Kann jemand Infos und Einschätzungen zu Schneelage und Trailzustände geben?

Den Fred können wir gerne fortschreiben, bis der Schnee weg ist - wenn der Bedarf besteht.

Dann können auch die, die nicht das Glück haben und im Schwarzwald wohnen können, ihre Touren planen.

Gruss Dirk


----------



## PepponeBottazzi (3. Februar 2019)

Die Badener Höhe liegt auf 1000m. Am Samstag bin ich auf dem Kniebis Ski gefahren. Der liegt ebenfalls auf etwa 1000m. Dort liegen gut und gerne noch 80cm Schnee. Dass die zum nächsten Wochenende weg sind, steht nicht zu vermuten. Wanderer werden sicher dort oben laufen, ob man aber in deren Pfaden fahren kann, kann ich nicht sagen.
Von anderen Exkursionen weiß ich jedoch, dass mir das keinen Spaß macht.


----------



## MTB-News.de




----------



## kurt8791 (3. Februar 2019)

Hi. Konkrete Infos kann ich nicht geben. Anhand der Wetterverhältnisse am Mummelsee und Seibelseckle laut Webcam vermute ich aber nicht dass da aufgrund der gleichen Höhe mit dem bike viel zu machen ist...
https://mummelsee.de/webcam_page/

Edit: bissl zu langsam...


----------



## aufgehts (3. Februar 2019)

https://www.bergfex.de/mehliskopf/webcams/c4896/


----------



## matou (3. Februar 2019)

Ich glaub das ist noch etwas früh Dirk.
Beobachte im Laufe der Woche einfach mal die og Webcams. Ich denke aber, dass gerade die Abfahrt nach Forbach durch ihre "schattige" Lage einfach mehr Zeit braucht.

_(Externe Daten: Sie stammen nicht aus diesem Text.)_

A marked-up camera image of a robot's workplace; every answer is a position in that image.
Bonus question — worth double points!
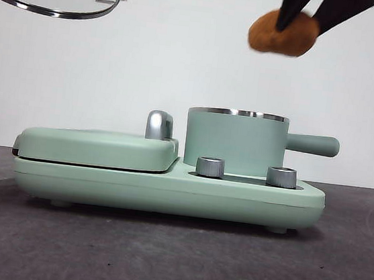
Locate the brown potato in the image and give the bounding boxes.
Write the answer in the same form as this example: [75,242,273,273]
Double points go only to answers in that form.
[246,4,321,60]

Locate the mint green pot with handle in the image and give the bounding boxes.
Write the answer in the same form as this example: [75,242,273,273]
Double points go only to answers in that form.
[181,103,344,185]

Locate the mint green breakfast machine base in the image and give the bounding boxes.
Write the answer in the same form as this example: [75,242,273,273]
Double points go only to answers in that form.
[7,138,328,238]

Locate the silver control knob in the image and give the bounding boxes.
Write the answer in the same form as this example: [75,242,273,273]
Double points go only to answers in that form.
[265,165,299,189]
[195,155,225,179]

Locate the mint green griddle cover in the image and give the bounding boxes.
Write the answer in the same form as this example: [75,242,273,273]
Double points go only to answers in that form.
[11,119,181,177]

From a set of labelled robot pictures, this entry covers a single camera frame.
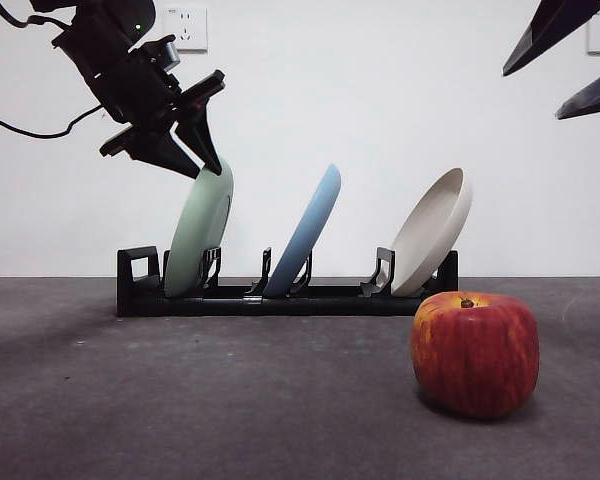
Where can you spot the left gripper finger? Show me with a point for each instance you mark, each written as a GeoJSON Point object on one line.
{"type": "Point", "coordinates": [200, 135]}
{"type": "Point", "coordinates": [167, 152]}

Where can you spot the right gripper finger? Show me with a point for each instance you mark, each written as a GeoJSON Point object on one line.
{"type": "Point", "coordinates": [560, 25]}
{"type": "Point", "coordinates": [597, 97]}

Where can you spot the green plate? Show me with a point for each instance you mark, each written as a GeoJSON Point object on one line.
{"type": "Point", "coordinates": [200, 225]}

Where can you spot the red apple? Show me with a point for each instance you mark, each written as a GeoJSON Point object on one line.
{"type": "Point", "coordinates": [475, 355]}

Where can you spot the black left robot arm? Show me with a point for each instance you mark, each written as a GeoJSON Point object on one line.
{"type": "Point", "coordinates": [105, 15]}

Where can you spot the blue plate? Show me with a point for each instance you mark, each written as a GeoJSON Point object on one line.
{"type": "Point", "coordinates": [305, 235]}

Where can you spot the black plate rack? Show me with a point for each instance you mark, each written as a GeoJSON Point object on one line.
{"type": "Point", "coordinates": [305, 302]}

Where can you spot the beige plate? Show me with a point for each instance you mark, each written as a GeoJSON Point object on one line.
{"type": "Point", "coordinates": [430, 240]}

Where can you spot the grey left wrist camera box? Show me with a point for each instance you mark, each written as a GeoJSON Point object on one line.
{"type": "Point", "coordinates": [169, 54]}

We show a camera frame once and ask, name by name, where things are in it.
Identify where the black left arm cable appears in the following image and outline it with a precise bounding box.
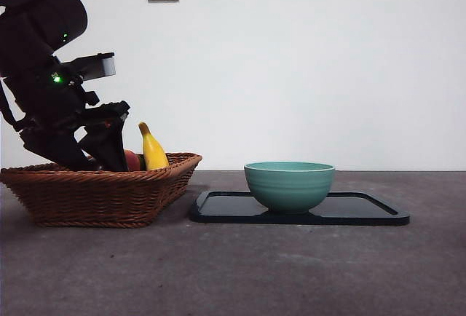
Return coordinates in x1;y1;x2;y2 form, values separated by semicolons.
0;75;28;133

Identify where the red orange peach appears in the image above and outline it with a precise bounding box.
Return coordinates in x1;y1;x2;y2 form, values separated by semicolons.
123;149;141;171

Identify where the dark rectangular tray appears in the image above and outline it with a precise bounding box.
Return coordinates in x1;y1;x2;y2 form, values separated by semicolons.
189;189;411;226

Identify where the yellow banana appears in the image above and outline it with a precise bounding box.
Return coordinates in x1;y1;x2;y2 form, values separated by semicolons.
138;122;170;171

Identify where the teal ribbed bowl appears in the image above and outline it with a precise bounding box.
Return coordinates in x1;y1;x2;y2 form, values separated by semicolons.
243;161;336;216

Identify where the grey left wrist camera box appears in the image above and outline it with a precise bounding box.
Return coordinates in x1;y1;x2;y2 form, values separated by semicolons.
58;52;117;81

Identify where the brown wicker basket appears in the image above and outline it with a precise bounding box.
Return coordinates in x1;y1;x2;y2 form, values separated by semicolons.
0;152;203;229

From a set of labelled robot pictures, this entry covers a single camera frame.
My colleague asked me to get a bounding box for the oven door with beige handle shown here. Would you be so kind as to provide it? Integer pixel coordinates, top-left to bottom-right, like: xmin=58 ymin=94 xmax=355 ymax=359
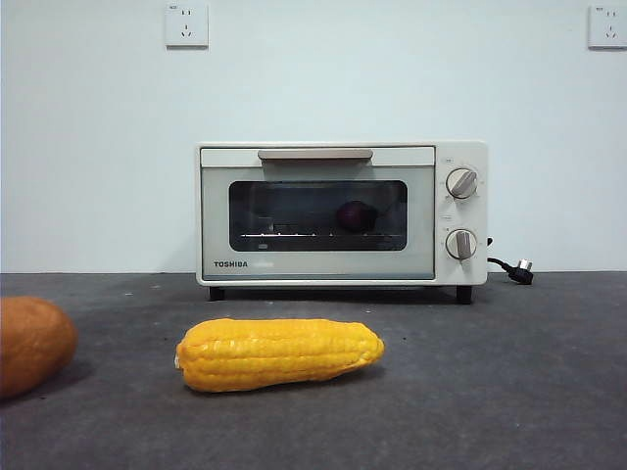
xmin=199 ymin=145 xmax=437 ymax=282

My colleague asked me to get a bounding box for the oven knob with upright grip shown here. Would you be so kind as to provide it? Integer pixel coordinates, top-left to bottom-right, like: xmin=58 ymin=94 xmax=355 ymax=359
xmin=444 ymin=227 xmax=479 ymax=261

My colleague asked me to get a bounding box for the white Toshiba toaster oven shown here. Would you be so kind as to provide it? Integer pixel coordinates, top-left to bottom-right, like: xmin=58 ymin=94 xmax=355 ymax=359
xmin=195 ymin=140 xmax=490 ymax=306

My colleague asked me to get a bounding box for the oven knob with slanted grip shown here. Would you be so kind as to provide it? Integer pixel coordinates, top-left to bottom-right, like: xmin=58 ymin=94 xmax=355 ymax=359
xmin=445 ymin=166 xmax=480 ymax=201

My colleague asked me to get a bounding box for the yellow corn cob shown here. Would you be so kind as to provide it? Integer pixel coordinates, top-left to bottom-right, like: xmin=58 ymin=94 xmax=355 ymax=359
xmin=174 ymin=317 xmax=387 ymax=394

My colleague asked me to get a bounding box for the orange-brown potato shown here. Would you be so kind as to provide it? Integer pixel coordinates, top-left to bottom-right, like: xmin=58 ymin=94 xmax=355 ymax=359
xmin=0 ymin=296 xmax=79 ymax=400

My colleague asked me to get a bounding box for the metal wire oven rack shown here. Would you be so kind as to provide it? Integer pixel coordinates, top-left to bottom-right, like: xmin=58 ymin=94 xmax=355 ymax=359
xmin=240 ymin=229 xmax=402 ymax=241

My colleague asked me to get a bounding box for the black power cable with plug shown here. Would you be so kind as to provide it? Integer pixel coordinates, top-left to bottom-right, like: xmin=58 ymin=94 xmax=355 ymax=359
xmin=485 ymin=236 xmax=536 ymax=285

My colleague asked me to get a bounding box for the white wall socket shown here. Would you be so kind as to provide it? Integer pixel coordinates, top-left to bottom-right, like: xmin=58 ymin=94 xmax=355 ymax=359
xmin=587 ymin=4 xmax=627 ymax=50
xmin=165 ymin=3 xmax=211 ymax=50

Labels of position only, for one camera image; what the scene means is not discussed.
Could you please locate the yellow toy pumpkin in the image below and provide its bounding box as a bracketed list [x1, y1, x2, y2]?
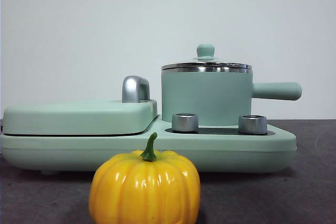
[88, 132, 202, 224]

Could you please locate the mint green handled pot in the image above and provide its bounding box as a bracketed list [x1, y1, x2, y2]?
[160, 66, 303, 126]

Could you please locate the glass lid with green knob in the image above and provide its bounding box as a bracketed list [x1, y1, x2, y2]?
[161, 43, 255, 72]

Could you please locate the silver control knob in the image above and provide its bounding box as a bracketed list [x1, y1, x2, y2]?
[238, 114, 268, 134]
[171, 112, 200, 133]

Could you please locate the mint green breakfast machine base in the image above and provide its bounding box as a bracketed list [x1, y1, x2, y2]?
[0, 118, 298, 176]

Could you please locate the silver griddle cover handle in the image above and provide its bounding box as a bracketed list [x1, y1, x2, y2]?
[121, 76, 151, 103]

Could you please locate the mint green hinged griddle cover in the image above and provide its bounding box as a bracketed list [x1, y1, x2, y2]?
[2, 98, 159, 137]

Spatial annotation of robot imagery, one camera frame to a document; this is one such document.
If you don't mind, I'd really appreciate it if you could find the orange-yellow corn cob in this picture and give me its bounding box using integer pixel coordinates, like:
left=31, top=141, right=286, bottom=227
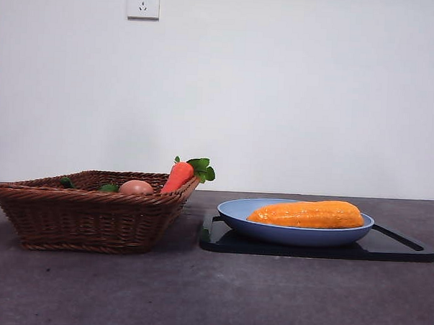
left=246, top=196, right=366, bottom=232

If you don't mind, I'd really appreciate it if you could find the brown egg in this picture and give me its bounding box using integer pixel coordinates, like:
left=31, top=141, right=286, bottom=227
left=117, top=178, right=155, bottom=196

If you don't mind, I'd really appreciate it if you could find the white wall socket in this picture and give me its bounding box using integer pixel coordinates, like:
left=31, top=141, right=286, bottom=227
left=126, top=0, right=161, bottom=22

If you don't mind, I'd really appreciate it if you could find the black flat tray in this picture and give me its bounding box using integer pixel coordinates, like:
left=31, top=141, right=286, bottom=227
left=198, top=214, right=434, bottom=264

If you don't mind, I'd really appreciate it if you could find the blue round plate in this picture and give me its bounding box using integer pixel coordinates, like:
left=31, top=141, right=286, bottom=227
left=215, top=196, right=376, bottom=250

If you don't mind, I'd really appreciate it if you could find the orange carrot with green leaves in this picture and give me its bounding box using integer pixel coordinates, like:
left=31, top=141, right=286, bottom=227
left=161, top=155, right=217, bottom=196

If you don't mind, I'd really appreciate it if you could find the brown wicker basket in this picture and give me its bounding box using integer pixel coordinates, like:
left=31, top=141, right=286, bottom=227
left=0, top=165, right=202, bottom=259

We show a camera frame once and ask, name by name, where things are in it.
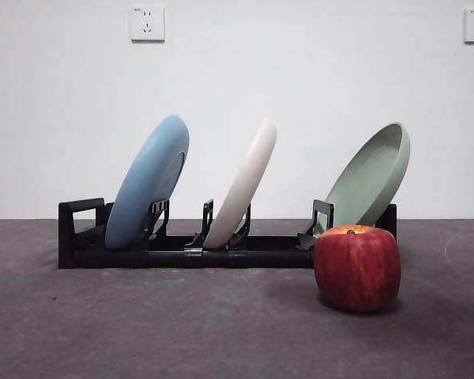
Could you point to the blue round plate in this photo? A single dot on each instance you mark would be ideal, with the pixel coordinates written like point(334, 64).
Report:
point(142, 189)

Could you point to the red apple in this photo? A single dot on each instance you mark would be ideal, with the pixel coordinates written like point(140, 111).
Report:
point(355, 268)

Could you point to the white round plate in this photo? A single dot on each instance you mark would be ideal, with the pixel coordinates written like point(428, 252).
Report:
point(241, 185)

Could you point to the black plate rack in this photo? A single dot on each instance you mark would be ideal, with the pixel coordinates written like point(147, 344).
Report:
point(241, 258)

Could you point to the green round plate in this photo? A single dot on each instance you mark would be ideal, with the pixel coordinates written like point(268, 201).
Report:
point(363, 185)

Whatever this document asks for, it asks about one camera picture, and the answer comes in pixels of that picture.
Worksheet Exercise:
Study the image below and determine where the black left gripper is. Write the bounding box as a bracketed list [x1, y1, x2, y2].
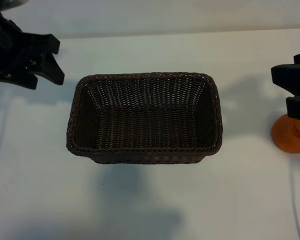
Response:
[0, 12, 66, 91]

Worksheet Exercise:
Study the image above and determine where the orange mandarin fruit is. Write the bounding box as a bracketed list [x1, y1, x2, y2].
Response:
[271, 113, 300, 154]

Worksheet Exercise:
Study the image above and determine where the dark brown woven basket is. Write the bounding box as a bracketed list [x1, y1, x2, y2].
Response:
[66, 72, 224, 165]

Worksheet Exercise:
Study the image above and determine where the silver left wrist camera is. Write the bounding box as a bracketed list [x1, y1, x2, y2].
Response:
[0, 0, 30, 6]

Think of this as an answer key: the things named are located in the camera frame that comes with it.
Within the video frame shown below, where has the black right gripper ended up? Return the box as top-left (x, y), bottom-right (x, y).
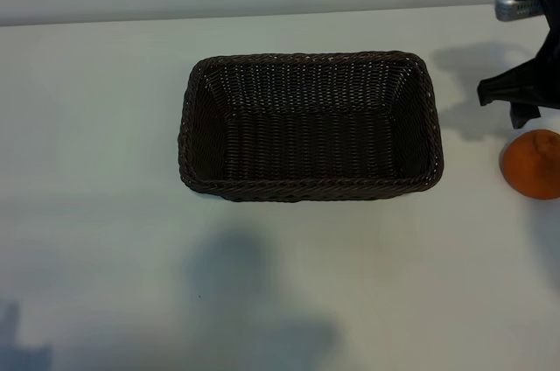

Ansonsten halt BM aufschließen. 

btw...auf der Hornisgrinde gibts mittlerweile auch eine sehr gute Webcam:

http://www.grindehuette.de/webcam-grindehuette.jpg


----------



## PepponeBottazzi (3. Februar 2019)

kurt8791 schrieb:


> Anhand der Wetterverhältnisse am Mummelsee und Seibelseckle laut Webcam vermute ich aber nicht dass da aufgrund der gleichen Höhe mit dem bike viel zu machen ist...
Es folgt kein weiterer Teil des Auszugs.